- Try it -
Only one stretch of the data below is wanted: the lines starting at the one with "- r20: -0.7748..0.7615" and ending at the one with "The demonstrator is", both included, given again exactly.

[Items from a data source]
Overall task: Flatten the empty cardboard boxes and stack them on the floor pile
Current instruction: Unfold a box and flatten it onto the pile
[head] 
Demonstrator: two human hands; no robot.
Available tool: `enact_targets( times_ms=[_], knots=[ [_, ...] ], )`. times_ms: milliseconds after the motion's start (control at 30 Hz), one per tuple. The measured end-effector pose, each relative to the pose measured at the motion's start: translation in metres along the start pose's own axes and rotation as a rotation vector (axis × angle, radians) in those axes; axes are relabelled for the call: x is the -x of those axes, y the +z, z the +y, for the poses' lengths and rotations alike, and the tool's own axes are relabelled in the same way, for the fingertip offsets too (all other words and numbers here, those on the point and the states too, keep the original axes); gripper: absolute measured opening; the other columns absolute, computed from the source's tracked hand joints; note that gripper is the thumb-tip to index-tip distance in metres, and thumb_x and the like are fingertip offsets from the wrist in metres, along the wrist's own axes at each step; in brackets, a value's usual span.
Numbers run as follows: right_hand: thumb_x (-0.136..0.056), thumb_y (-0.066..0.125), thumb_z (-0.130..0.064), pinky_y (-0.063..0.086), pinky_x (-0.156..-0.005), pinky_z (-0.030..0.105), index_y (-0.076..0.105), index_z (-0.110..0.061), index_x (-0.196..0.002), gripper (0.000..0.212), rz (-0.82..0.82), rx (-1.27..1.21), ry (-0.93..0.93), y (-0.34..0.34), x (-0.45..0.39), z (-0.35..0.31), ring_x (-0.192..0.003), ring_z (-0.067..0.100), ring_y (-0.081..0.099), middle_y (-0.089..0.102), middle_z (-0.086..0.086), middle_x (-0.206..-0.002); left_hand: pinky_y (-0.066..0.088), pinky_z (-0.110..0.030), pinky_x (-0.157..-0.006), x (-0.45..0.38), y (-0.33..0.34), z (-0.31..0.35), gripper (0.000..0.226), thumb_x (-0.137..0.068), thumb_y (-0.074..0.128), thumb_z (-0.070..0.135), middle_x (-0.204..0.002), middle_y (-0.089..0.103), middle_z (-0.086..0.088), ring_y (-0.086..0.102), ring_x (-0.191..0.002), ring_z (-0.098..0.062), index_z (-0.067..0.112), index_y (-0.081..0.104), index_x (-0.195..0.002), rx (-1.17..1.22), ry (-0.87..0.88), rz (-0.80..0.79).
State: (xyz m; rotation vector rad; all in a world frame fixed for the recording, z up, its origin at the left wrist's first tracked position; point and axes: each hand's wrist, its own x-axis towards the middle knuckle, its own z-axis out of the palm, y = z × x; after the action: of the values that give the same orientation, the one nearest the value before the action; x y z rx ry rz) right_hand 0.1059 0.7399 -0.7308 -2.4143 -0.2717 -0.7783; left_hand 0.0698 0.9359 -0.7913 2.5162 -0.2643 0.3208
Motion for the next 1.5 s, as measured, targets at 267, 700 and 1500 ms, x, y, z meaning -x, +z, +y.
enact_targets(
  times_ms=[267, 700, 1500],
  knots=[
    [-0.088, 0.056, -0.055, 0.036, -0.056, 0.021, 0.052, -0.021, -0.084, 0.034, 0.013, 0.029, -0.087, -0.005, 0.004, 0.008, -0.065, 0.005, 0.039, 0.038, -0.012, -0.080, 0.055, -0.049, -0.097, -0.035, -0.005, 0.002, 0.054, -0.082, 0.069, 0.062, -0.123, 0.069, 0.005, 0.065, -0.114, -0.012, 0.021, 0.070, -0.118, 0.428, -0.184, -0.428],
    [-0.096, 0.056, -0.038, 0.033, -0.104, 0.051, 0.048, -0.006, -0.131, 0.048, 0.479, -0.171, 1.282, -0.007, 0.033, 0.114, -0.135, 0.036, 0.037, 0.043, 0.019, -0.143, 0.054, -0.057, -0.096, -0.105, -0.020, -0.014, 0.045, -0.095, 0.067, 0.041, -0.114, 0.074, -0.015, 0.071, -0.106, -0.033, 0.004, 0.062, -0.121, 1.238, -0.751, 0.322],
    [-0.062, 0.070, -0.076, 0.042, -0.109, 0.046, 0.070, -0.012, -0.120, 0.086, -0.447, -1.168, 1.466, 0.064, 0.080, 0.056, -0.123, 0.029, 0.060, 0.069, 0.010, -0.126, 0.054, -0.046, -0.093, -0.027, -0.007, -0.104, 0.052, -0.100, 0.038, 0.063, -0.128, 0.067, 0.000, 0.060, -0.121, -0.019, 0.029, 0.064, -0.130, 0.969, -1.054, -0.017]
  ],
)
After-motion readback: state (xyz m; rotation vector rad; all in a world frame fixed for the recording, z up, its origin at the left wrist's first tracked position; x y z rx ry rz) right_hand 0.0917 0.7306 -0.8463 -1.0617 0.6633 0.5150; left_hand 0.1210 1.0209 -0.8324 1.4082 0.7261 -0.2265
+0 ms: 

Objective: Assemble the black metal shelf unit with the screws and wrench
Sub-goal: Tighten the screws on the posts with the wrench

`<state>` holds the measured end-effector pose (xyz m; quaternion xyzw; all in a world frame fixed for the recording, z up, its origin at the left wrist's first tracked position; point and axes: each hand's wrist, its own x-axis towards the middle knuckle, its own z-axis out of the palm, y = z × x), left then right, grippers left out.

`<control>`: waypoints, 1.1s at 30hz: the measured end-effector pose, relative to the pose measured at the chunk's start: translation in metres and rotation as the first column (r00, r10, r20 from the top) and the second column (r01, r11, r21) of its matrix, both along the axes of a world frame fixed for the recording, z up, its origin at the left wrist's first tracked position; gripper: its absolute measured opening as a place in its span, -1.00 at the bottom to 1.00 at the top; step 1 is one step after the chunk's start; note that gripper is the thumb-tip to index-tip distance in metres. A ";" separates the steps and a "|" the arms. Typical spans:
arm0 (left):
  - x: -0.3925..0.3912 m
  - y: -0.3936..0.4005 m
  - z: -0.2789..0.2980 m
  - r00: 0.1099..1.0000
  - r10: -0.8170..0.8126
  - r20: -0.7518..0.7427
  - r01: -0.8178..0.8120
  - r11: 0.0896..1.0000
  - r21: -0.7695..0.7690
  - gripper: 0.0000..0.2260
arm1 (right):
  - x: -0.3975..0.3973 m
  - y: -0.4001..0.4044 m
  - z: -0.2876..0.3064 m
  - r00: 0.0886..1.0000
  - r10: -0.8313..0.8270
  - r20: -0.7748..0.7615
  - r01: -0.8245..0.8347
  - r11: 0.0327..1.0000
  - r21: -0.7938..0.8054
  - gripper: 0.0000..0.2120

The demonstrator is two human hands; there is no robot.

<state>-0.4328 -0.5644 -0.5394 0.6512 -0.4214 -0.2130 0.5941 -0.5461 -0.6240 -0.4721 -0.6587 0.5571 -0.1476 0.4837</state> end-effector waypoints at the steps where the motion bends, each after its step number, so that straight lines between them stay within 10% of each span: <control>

- Result for this exercise -
  - r20: -0.7748..0.7615
  - r01: -0.8245..0.8347
  - r11: 0.0327..1.0000
  - r21: -0.7938..0.8054
  - gripper: 0.0000..0.2120

The demonstrator is two human hands; there is no robot.

With this, the exercise is finished.